### Task prompt:
This exercise calls for every line of the data below with the string "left" in it.

··· Raw data ···

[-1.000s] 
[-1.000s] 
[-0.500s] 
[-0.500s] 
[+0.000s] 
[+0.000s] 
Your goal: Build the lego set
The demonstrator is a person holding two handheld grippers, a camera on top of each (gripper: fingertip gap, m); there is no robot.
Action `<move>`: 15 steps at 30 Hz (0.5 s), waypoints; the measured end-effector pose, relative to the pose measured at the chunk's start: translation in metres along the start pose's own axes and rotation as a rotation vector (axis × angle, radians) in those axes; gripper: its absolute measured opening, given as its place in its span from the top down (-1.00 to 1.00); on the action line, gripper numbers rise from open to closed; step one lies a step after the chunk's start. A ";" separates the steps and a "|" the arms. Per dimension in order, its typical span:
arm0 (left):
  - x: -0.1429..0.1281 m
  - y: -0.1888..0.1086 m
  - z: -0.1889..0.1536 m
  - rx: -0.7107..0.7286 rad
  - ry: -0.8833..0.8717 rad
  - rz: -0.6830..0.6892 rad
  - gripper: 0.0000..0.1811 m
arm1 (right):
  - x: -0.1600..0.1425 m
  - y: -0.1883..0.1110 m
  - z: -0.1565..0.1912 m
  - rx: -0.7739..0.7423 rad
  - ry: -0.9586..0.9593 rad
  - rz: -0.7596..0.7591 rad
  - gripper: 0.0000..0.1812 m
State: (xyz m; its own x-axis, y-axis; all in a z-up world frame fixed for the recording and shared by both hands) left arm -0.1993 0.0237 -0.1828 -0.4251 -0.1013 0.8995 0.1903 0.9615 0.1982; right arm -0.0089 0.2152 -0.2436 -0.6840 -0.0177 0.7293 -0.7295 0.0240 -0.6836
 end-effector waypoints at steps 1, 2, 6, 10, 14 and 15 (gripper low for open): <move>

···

### Exercise result:
arm0 (left):
State: (xyz m; its own x-axis, y-axis; all in a z-up world frame fixed for the recording and shared by both hands) left arm -0.1993 0.0237 -0.1828 -0.4251 -0.1013 0.8995 0.1903 0.9615 0.1982; right arm -0.0089 0.2152 -0.2436 -0.6840 -0.0177 0.7293 -0.7295 0.0240 -0.6836

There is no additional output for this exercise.